Aucun des moyens invoqués par M. B... à l’appui de sa demande de suspension ne paraît, en l’état de l’instruction, propre à créer un doute sérieux sur la légalité de la décision attaquée. Il y a donc lieu de rejeter les conclusions à fin de suspension présentées par M. B..., ainsi, par voie de conséquence, que celles présentées au titre de l’article L. 761-1 du code de justice administrative.
Il y a lieu, dans les circonstances de l’espèce, de mettre à la charge de M. B... une somme de 800 euros au titre des frais exposés par la commune de Nantes et non compris dans les dépens
O R D O N N E :
Article 1er :
La requête de M. B... est rejetée.
Article 2 :
M. B... versera à la commune de Nantes une somme de 800 euros (huit cents euros) au titre de l’article L. 761-1 du code de justice administrative.
Article 3 :
La présente ordonnance sera notifiée à M. A... B... et à la commune de Nantes.

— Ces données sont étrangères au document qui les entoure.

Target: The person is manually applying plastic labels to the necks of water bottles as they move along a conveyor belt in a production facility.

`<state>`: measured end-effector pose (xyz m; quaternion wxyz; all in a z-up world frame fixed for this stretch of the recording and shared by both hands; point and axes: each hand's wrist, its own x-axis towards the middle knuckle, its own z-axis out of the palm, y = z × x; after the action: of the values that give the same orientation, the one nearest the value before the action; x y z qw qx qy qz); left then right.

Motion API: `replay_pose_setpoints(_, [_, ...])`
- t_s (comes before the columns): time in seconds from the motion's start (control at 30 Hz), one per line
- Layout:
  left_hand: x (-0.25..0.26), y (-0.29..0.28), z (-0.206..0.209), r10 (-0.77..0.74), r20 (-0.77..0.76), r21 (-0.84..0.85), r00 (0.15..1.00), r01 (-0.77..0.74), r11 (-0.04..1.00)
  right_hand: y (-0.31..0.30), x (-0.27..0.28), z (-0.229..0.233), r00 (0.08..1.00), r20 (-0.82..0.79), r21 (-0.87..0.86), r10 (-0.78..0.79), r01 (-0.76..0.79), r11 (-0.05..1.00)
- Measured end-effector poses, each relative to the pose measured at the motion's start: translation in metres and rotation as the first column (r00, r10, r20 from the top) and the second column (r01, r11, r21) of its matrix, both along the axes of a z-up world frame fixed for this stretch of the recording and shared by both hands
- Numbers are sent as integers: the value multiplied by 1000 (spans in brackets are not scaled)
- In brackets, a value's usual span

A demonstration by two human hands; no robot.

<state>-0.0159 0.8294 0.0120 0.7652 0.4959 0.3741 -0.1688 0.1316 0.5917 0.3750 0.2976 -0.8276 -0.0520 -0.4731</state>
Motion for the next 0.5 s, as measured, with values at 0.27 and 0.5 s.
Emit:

Fait à Nantes, le 25 juin 2026.
La vice-présidente, juge des référés,
A.-C. Wunderlich
La greffière,
L. Lécuyer
La République mande et ordonne au préfet de la Loire-Atlantique en ce qui le concerne ou à tous commissaires de justice à ce requis en ce qui concerne les voies de droit commun contre les parties privées, de pourvoir à l’exécution de la présente décision.